_AIM OF THE TASK_: Copy the entries exactly, through the "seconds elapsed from" line.

Start of PROVIDED RECORDS

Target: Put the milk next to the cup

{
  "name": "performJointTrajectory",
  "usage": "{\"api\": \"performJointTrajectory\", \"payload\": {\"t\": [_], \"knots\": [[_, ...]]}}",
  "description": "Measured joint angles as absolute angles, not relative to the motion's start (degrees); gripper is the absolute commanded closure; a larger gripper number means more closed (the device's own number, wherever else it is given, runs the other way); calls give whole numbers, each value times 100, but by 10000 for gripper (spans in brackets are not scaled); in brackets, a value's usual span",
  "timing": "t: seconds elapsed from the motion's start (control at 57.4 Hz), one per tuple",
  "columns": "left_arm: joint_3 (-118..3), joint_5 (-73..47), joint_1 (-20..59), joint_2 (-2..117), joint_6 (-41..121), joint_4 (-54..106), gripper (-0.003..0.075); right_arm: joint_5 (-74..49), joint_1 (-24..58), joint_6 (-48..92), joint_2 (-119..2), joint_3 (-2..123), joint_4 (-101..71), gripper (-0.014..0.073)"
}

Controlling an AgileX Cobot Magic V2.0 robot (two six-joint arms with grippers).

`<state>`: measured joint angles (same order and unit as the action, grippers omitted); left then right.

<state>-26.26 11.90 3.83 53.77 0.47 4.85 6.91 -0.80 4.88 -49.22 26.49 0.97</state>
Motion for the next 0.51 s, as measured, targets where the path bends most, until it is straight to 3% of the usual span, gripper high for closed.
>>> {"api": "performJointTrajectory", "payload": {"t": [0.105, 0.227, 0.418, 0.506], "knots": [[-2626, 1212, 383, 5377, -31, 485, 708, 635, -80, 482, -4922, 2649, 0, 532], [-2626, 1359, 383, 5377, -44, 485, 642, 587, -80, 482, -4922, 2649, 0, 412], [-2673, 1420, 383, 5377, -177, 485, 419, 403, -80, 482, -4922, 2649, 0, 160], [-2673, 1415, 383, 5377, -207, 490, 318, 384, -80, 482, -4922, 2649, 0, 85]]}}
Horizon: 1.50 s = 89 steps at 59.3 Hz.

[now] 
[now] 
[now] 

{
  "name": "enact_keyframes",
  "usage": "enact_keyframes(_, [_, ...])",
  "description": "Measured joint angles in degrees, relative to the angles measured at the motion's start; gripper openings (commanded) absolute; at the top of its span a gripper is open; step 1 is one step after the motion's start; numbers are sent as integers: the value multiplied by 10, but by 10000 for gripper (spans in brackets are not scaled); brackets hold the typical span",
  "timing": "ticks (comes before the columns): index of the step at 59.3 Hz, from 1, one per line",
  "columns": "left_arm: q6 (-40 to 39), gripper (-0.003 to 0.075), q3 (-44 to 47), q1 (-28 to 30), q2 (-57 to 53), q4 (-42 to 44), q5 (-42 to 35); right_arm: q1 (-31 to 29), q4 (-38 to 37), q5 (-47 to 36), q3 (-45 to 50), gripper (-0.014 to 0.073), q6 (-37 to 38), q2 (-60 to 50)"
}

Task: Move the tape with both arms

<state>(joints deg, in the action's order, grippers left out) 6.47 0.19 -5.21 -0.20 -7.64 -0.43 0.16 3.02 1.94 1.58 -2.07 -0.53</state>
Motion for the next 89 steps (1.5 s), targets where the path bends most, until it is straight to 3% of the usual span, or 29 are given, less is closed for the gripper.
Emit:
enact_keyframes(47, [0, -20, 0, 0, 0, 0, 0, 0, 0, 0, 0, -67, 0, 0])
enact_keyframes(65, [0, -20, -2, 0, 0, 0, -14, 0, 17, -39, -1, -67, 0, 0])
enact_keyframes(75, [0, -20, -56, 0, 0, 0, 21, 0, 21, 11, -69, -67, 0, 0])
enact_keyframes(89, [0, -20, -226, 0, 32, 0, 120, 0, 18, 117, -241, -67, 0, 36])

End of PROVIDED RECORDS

_PROBLEM SOLUTION_:
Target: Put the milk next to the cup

{
  "name": "performJointTrajectory",
  "usage": "{\"api\": \"performJointTrajectory\", \"payload\": {\"t\": [_], \"knots\": [[_, ...]]}}",
  "description": "Measured joint angles as absolute angles, not relative to the motion's start (degrees); gripper is the absolute commanded closure; a larger gripper number means more closed (the device's own number, wherever else it is given, runs the other way); calls give whole numbers, each value times 100, but by 10000 for gripper (spans in brackets are not scaled); in brackets, a value's usual span",
  "timing": "t: seconds elapsed from the motion's start (control at 57.4 Hz), one per tuple",

Output is complete for this exercise.